Keywords: tests (Testing) + performance optimization (Performance)
Resolution: Agent will use both Testing and Performance skills, which is usually correct (test the optimization).
3. Rare Contexts
For very specialized tasks, context-driven agents may not have the exact specialized knowledge:
Example:
"Perform quantum cryptography analysis on the encryption module"
Resolution: Agent will use Security Specialist skills but may lack domain-specific quantum crypto expertise. For highly specialized domains, consider custom agent templates.

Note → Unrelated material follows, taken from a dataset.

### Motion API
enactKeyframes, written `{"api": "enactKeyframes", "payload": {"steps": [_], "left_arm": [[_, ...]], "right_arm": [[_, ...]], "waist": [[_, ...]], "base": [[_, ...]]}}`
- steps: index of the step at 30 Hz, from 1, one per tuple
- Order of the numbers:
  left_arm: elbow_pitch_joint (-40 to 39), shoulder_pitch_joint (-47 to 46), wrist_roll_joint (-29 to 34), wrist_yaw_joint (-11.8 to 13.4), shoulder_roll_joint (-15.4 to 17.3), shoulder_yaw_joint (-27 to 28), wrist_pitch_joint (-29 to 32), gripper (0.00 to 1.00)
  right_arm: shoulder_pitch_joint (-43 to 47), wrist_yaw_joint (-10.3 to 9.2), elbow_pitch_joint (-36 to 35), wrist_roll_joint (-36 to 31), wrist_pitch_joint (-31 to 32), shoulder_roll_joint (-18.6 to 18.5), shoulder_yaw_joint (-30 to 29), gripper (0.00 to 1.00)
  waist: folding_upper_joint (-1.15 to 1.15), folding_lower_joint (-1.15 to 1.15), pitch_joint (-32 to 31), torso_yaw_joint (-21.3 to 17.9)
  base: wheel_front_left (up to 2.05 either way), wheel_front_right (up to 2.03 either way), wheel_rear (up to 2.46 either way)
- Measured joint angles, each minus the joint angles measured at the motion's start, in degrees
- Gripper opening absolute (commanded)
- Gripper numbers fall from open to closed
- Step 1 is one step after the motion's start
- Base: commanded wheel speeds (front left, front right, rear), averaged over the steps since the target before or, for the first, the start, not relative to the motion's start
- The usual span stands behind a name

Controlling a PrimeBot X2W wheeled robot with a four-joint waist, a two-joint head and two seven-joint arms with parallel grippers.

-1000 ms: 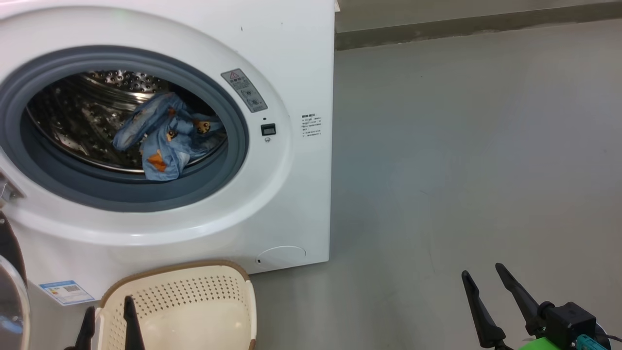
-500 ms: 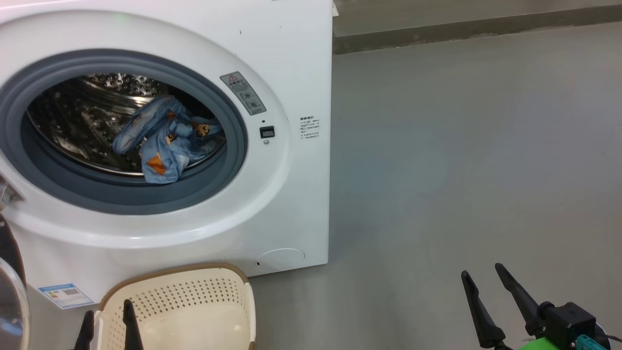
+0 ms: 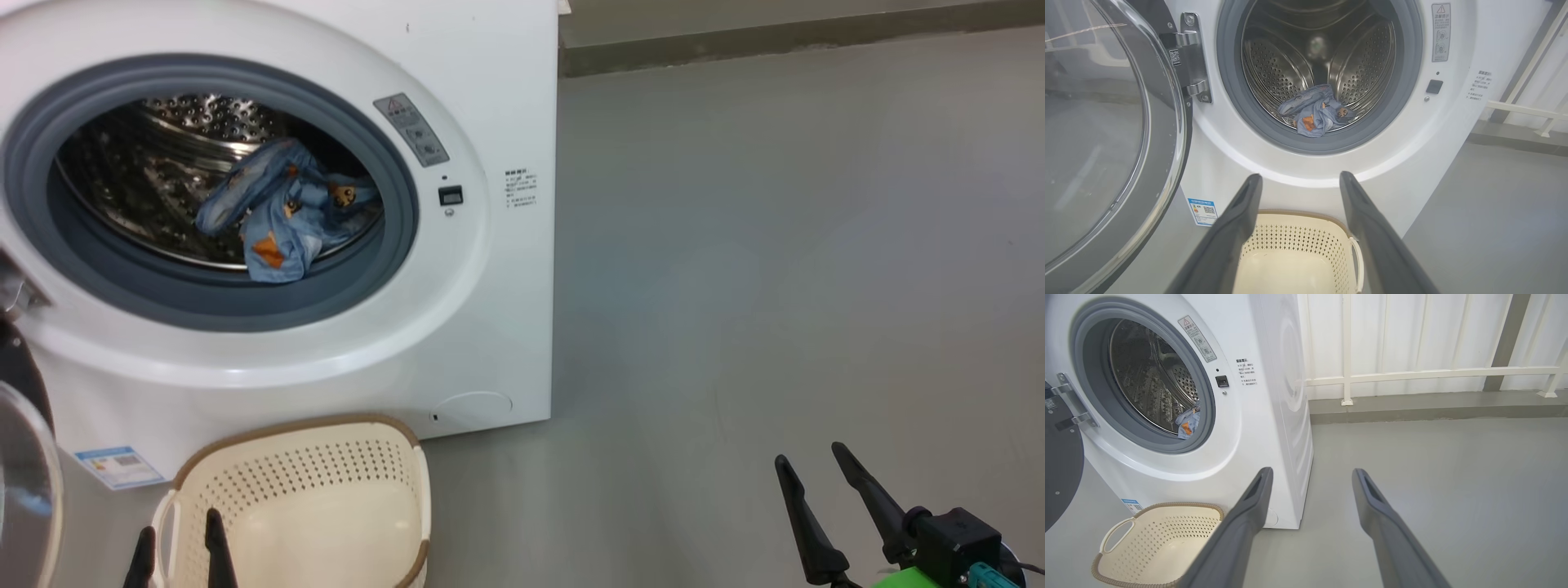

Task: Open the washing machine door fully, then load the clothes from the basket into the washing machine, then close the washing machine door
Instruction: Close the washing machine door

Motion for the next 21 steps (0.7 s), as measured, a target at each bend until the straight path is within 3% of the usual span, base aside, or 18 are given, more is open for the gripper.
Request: {"api": "enactKeyframes", "payload": {"steps": [13,21], "left_arm": [[0.0,0.0,0.0,0.1,0.0,0.4,0.0,1.0],[-1.2,0.0,-0.2,0.1,0.0,0.5,0.0,1.0]], "right_arm": [[0.0,0.0,0.0,0.0,0.0,0.0,0.0,1.0],[0.0,0.0,0.1,0.0,0.0,0.0,0.1,1.0]], "waist": [[0.0,0.0,0.4,0.2],[0.0,0.0,0.6,0.3]], "base": [[-1.44,1.44,0.0],[-0.57,0.57,0.0]]}}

Migration from Specialized Agents
If you're used to the old specialized agent model, here's how to think in the new model:
| Old Thinking (v1.x) | New Thinking (v2.0) |
|---|---|
"This is a DevOps task, use /devops-engineer" | "This is an engineering task involving deployment, use /engineer" |
"This needs adversarial testing, use /adversarial-tester" | "This needs testing with a red team mindset, use /tester and mention finding bugs" |
| "Which agent handles X?" | "Which SDLC phase is this? Use that agent with clear task description" |
Summary
Context-driven agents simplify the framework while increasing capability:
- Fewer agents → Easier to remember and use
- Adaptive behavior → Agent fits the task, not the other way around
- Natural language → Write tasks as you would for a human
- Future-proof → New capabilities added without new agents
The key is explicit, clear task descriptions that include relevant keywords. The agent will handle the rest.